BMW: im Widerspruch zur eigenen Nachhaltigkeits-PR

Ein paar Beispiele: Der Vorstandsvorsitzende von BMW, Oliver Zipse, ist in diesem Jahr auch der Präsident des europäischen Automobilherstellerverbandes (ACAE). Im Juni 2021 hatte er sich demnach mit der EU-Verkehrskommissarin Adina Ioana Vălean getroffen und dafür geworben, dass es "keine Vorschriften zur Abschaffung des Verbrennungsmotors geben sollte". In diesem Einsatz, der laut "InfluenceMap" gegen die E-Mobilität gerichtet ist, sieht das Institut einen deutlichen Widerspruch zu der jüngsten globalen Nachhaltigkeits-PR-Kampagne von BMW.

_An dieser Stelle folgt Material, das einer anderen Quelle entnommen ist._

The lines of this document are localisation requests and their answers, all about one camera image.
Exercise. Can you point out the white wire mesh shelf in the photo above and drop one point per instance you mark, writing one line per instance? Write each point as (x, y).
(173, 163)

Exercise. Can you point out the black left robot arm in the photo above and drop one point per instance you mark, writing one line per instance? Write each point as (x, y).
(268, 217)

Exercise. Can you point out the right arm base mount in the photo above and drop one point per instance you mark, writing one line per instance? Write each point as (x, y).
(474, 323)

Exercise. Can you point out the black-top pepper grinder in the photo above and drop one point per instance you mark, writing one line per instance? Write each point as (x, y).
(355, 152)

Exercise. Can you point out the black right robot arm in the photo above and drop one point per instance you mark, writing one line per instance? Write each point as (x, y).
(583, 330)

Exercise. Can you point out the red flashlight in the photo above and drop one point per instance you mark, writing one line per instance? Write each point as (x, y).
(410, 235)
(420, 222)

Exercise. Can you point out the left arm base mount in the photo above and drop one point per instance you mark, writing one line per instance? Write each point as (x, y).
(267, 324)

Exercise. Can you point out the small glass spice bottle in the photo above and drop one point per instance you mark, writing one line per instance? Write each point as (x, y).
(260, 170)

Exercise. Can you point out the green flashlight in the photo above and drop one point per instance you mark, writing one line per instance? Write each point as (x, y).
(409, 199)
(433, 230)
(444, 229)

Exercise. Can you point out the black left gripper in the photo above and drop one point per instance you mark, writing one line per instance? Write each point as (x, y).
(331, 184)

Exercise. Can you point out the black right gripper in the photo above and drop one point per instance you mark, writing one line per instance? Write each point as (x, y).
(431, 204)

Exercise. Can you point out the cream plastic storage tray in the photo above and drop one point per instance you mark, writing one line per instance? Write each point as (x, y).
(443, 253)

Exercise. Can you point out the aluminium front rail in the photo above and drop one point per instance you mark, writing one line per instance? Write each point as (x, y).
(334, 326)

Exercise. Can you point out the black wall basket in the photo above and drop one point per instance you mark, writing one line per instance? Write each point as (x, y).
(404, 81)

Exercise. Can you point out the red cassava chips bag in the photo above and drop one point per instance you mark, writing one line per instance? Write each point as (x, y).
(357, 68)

Der VDA hat sich ebenfalls gegen das Verbot von Verbrennungsmotoren engagiert. Im Juni habe der Verband in einem Schreiben an Frans Timmermans, der maßgebend für den europäischen Green Deal verantwortlich ist, aufgefordert, auf zentrale Bausteine der Klimaschutzpolitik zu verzichten. Einmal solle ein Nullemissionsziel für die EU für das Jahr 2035 aufgegeben werden, zum anderen solle ein "De-facto-Verbot von Fahrzeugen mit Verbrennungsmotor" abgelehnt werden.

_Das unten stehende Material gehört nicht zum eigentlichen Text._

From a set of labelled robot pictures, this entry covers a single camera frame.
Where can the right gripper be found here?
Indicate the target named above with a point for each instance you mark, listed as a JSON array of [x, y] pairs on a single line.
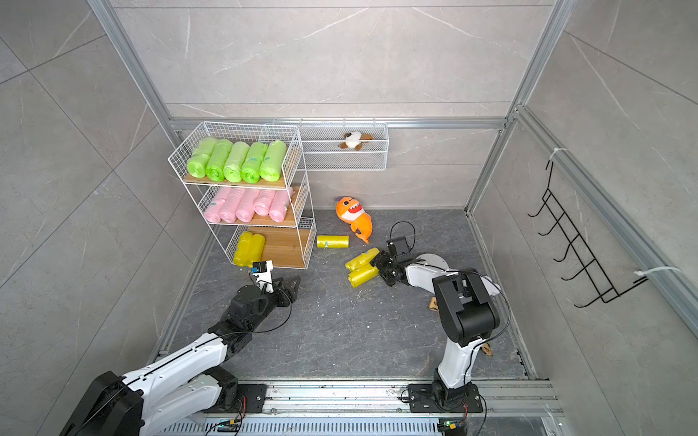
[[379, 261]]

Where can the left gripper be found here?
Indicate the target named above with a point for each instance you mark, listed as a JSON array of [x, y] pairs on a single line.
[[289, 294]]

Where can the yellow roll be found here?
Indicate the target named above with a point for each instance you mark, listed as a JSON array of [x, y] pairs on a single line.
[[241, 255], [256, 249], [332, 241], [362, 259], [362, 275]]

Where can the pink roll small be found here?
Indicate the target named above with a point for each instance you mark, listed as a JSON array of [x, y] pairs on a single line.
[[213, 211]]

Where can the green roll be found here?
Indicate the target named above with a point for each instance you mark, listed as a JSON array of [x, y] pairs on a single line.
[[214, 169], [250, 169], [271, 167], [235, 160], [196, 164]]

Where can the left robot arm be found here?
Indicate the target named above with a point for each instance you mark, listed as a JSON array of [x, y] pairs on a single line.
[[191, 380]]

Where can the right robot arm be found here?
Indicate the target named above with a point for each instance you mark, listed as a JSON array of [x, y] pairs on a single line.
[[467, 314]]

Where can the orange shark plush toy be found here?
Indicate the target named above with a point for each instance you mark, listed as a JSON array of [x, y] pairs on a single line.
[[349, 210]]

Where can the brown white plush toy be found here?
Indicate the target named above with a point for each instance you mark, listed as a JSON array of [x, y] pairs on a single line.
[[355, 141]]

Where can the white round handled brush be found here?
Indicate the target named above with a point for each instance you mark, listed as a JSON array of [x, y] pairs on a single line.
[[417, 271]]

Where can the white wire three-tier shelf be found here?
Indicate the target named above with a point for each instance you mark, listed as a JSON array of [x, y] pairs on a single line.
[[250, 185]]

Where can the white wire wall basket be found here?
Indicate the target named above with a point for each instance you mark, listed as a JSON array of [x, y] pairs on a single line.
[[335, 146]]

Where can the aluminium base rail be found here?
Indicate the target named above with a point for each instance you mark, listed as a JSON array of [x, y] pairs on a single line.
[[363, 407]]

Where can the black wall hook rack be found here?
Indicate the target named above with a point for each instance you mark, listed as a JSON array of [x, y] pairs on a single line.
[[588, 264]]

VW: für Fahrradförderung, aber gegen Verkehrsverlagerung

Während die deutschen Autokonzerne scheinbar zunehmend unterstützten, dass die Mobilität auf Bus, Bahn und Fahrrad verlagert wird, torpedierten sie das gleichzeitig über VDA und ACEA. Der VW-Vorstandsvorsitzende Herbert Diess habe zum Beispiel in einem LinkedIn-Statement im Oktober 2021 die Notwendigkeit betont, das Fahrrad stärker in Innenstädten zu nutzen. Er sprach sich auch dafür aus, dass die neue Bundesregierung Fahrräder und E-Bikes fördert. In einer Pressemitteilung vom Juni 2021 hatte demnach auch BMW das Fahrradfahren in Städten unterstützt.

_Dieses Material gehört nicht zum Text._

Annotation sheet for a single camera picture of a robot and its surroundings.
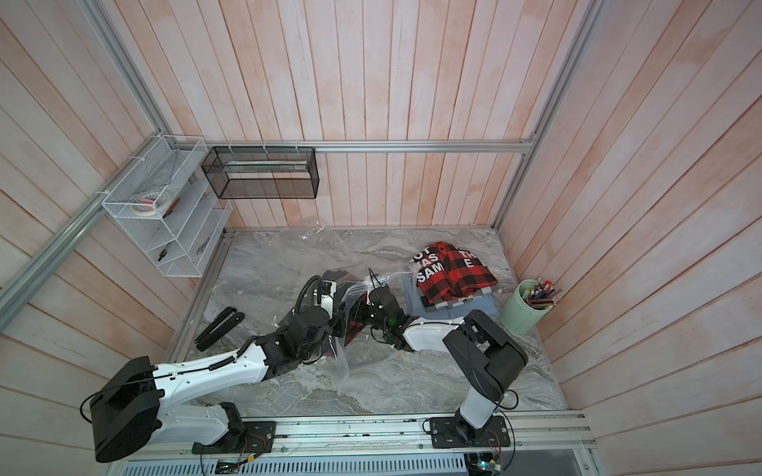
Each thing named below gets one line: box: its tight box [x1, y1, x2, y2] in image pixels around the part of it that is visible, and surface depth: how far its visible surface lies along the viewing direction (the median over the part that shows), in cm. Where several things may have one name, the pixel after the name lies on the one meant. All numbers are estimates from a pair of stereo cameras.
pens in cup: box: [520, 277, 563, 311], surface depth 83 cm
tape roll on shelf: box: [129, 191, 168, 218], surface depth 74 cm
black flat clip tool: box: [194, 306, 246, 353], surface depth 93 cm
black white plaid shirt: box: [416, 285, 493, 312], surface depth 97 cm
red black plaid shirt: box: [409, 240, 499, 304], surface depth 100 cm

Dagegen steht das Engagement von VDA und ACEA. In ihren Stellungnahmen zu einer EU-Konsultation im Jahr 2020 sprachen sich beide Verbände gegen europaweite Ziele für die Verkehrsverlagerung aus. Gleichlautend erklärten sie demnach, dass "mehr als 30 Jahre Verkehrspolitik, die auf einem Ansatz der Verkehrsverlagerung basiert, (…) immer gescheitert ist".